[Data excerpts]
╔══

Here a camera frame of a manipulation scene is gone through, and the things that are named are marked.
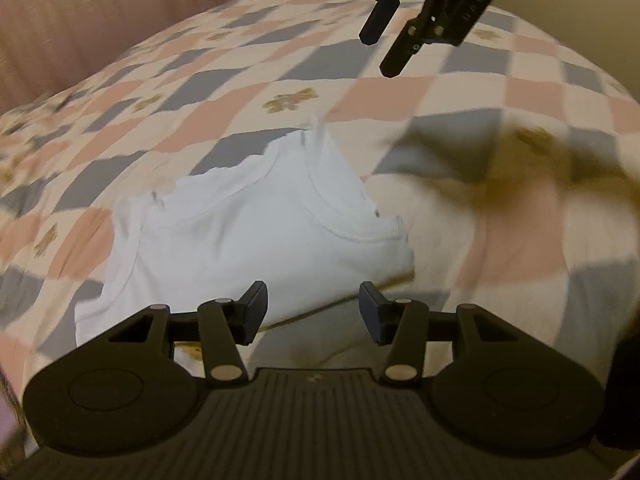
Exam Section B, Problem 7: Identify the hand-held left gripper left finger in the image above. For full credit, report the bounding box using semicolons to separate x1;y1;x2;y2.
80;281;269;387

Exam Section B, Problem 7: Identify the checkered patchwork quilt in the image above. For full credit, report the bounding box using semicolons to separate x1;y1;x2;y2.
0;0;640;411

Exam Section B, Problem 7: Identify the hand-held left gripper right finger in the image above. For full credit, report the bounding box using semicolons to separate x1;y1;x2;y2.
359;281;547;387

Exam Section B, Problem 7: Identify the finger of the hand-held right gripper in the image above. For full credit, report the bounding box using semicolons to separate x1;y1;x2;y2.
358;0;427;45
379;0;452;79

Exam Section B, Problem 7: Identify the white shirt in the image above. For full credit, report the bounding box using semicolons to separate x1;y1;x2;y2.
74;115;417;357

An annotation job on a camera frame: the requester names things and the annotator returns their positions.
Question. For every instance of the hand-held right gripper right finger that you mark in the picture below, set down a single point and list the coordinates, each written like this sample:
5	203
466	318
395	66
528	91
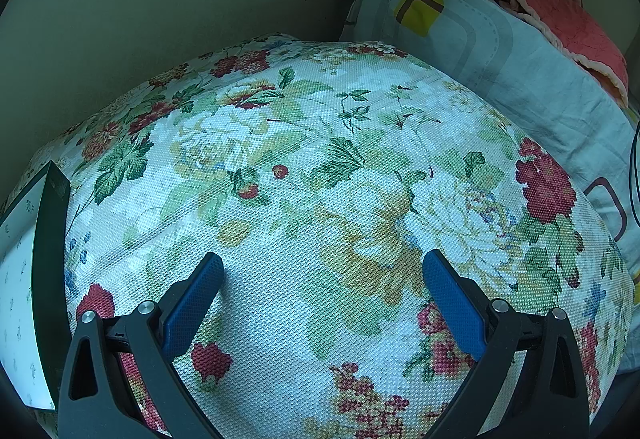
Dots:
455	304

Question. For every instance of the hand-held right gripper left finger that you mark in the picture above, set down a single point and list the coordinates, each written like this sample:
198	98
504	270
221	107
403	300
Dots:
192	304

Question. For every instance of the green cardboard tray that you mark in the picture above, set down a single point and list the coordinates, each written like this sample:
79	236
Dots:
20	294

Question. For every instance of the pale patterned pillow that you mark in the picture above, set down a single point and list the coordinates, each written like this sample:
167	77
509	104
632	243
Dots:
500	59

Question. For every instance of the pink quilted blanket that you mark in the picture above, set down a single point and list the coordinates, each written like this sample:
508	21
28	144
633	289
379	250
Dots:
565	14

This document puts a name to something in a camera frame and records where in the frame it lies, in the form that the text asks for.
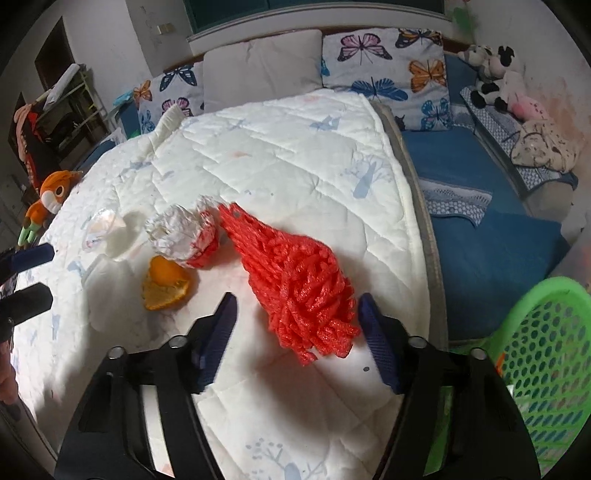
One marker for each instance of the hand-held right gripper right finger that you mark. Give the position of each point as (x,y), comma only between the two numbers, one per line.
(381,346)

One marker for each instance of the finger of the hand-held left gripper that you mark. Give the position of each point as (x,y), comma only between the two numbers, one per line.
(27,301)
(27,257)

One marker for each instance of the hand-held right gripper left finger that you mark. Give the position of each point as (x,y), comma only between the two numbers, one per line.
(217,341)

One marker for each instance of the red foam fruit net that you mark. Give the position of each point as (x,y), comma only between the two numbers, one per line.
(295,277)

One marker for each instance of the green plastic basket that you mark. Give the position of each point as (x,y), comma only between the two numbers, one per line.
(545,350)

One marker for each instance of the orange plush toy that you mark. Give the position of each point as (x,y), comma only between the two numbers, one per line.
(53,194)

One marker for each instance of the orange peel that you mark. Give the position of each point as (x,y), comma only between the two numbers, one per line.
(166,288)

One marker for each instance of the small clear jelly cup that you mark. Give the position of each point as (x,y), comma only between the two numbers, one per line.
(101,228)

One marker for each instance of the crumpled red silver foil wrapper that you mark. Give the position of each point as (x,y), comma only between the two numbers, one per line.
(180,235)

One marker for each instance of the hanging clothes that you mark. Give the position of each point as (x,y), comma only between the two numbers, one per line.
(30,138)

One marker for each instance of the blue bed sheet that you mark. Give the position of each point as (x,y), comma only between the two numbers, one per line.
(485,258)

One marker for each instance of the metal shelf rack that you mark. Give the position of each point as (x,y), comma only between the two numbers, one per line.
(74,110)

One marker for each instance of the blue patterned towel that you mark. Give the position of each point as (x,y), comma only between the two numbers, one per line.
(455,203)

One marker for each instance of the light blue box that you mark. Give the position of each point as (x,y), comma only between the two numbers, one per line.
(123,99)

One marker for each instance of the white quilted blanket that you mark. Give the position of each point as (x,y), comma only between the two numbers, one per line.
(286,161)

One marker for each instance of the dark wooden door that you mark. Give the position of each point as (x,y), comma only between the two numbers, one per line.
(55,50)

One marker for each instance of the small butterfly print pillow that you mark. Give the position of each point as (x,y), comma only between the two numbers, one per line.
(171,92)

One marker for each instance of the beige spotted cloth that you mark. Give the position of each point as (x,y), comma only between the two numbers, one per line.
(545,145)

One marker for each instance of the grey pillow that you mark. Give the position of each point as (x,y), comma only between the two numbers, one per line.
(263,69)

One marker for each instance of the large butterfly print pillow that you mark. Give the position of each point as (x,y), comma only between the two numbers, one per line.
(383,69)

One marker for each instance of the pink plush toy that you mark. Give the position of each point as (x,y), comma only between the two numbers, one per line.
(528,106)

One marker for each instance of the black white mouse plush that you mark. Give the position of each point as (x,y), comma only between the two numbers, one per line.
(501,78)

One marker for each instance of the grey white plush toy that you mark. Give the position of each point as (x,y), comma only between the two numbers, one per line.
(478,60)

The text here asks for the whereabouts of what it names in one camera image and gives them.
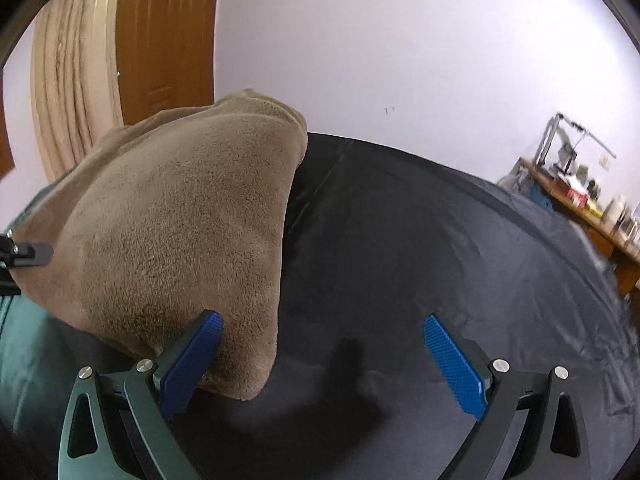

╚══

EXERCISE BRIEF ▸
Set down every entry above again exactly, dropping each picture.

EXERCISE RESPONSE ▸
Here a camera frame of a manipulation scene is gone through, and the things that are named are marked.
Exam Section B, Problem 7: Identify the hand-held left gripper left finger in the image above. For full credit, report the bounding box using semicolons to separate x1;y1;x2;y2.
80;281;269;387

Exam Section B, Problem 7: Identify the checkered patchwork quilt in the image above. For full credit, report the bounding box using semicolons to separate x1;y1;x2;y2.
0;0;640;411

Exam Section B, Problem 7: Identify the hand-held left gripper right finger in the image above. For full credit, report the bounding box using semicolons to separate x1;y1;x2;y2.
359;281;547;387

Exam Section B, Problem 7: Identify the finger of the hand-held right gripper in the image above. For full credit, report the bounding box using semicolons to separate x1;y1;x2;y2.
358;0;427;45
379;0;452;79

Exam Section B, Problem 7: Identify the white shirt in the image above. For full credit, report the bounding box using semicolons to separate x1;y1;x2;y2.
74;115;417;357

An annotation job on a camera frame: the requester names things and the annotator returns their positions.
Question. For every instance of the hand-held right gripper right finger that you mark in the picture below, set down a single point and list the coordinates, each written like this sample:
5	203
466	318
395	66
528	91
Dots:
455	304

Question. For every instance of the hand-held right gripper left finger that you mark in the picture above, set down a single point and list the coordinates, each written like this sample:
198	98
504	270
221	107
403	300
Dots:
192	304

Question. For every instance of the green cardboard tray that you mark in the picture above, set down a single point and list the coordinates, each written like this sample:
79	236
Dots:
20	294

Question. For every instance of the pale patterned pillow that you mark in the picture above, set down a single point and list the coordinates, each written like this sample:
167	77
509	104
632	243
Dots:
500	59

Question. For every instance of the pink quilted blanket that you mark in the picture above, set down a single point and list the coordinates, each written like this sample:
508	21
28	144
633	289
379	250
Dots:
565	14

This document puts a name to something in a camera frame and records where in the frame it lies, in the form that the text asks for.
One marker for each instance of the hand-held right gripper right finger that you mark. Give the position of each point as (x,y), comma only between the two numbers, one per line.
(381,346)

One marker for each instance of the finger of the hand-held left gripper that you mark. Give the position of each point as (x,y), comma only between the two numbers, one per line.
(27,301)
(27,257)

One marker for each instance of the hand-held right gripper left finger that you mark. Give the position of each point as (x,y), comma only between the two numbers, one per line.
(217,341)

One marker for each instance of the red foam fruit net that you mark. Give the position of each point as (x,y), comma only between the two numbers, one per line.
(295,277)

One marker for each instance of the green plastic basket that you mark. Give the position of each point as (x,y), comma only between the two numbers, one per line.
(545,350)

One marker for each instance of the orange plush toy that you mark. Give the position of each point as (x,y), comma only between the two numbers, one per line.
(53,194)

One marker for each instance of the orange peel that you mark. Give the position of each point as (x,y), comma only between the two numbers, one per line.
(166,288)

One marker for each instance of the small clear jelly cup that you mark. Give the position of each point as (x,y), comma only between the two numbers, one per line.
(101,228)

One marker for each instance of the crumpled red silver foil wrapper that you mark. Give the position of each point as (x,y), comma only between the two numbers, one per line.
(180,235)

One marker for each instance of the hanging clothes that you mark. Give the position of each point as (x,y), comma only between the two numbers, one per line.
(30,138)

One marker for each instance of the blue bed sheet that you mark. Give the position of each point as (x,y), comma only between the two numbers, one per line.
(485,258)

One marker for each instance of the metal shelf rack that you mark. Give the position of each point as (x,y), comma only between the two numbers, one per line.
(74,110)

One marker for each instance of the blue patterned towel that you mark. Give the position of each point as (x,y), comma only between the two numbers, one per line.
(455,203)

One marker for each instance of the light blue box that you mark. Give the position of each point as (x,y), comma only between the two numbers, one per line.
(123,99)

One marker for each instance of the white quilted blanket that you mark. Give the position of each point as (x,y), comma only between the two numbers, one per line.
(286,161)

One marker for each instance of the dark wooden door that you mark. Give the position of each point as (x,y), comma only between the two numbers, one per line.
(55,50)

One marker for each instance of the small butterfly print pillow that you mark. Give the position of each point as (x,y), comma only between the two numbers, one per line.
(171,92)

One marker for each instance of the beige spotted cloth that you mark. Give the position of each point as (x,y), comma only between the two numbers, one per line.
(545,145)

One marker for each instance of the grey pillow that you mark. Give the position of each point as (x,y), comma only between the two numbers, one per line.
(263,69)

One marker for each instance of the large butterfly print pillow that you mark. Give the position of each point as (x,y), comma only between the two numbers, one per line.
(383,69)

One marker for each instance of the pink plush toy that you mark. Give the position of each point as (x,y), comma only between the two numbers, one per line.
(528,106)

One marker for each instance of the black white mouse plush that you mark. Give the position of each point as (x,y), comma only between the two numbers, one per line.
(501,78)

One marker for each instance of the grey white plush toy that you mark. Give the position of each point as (x,y), comma only between the two numbers, one per line.
(478,60)

The text here asks for the whereabouts of what it names in one camera image and gives them.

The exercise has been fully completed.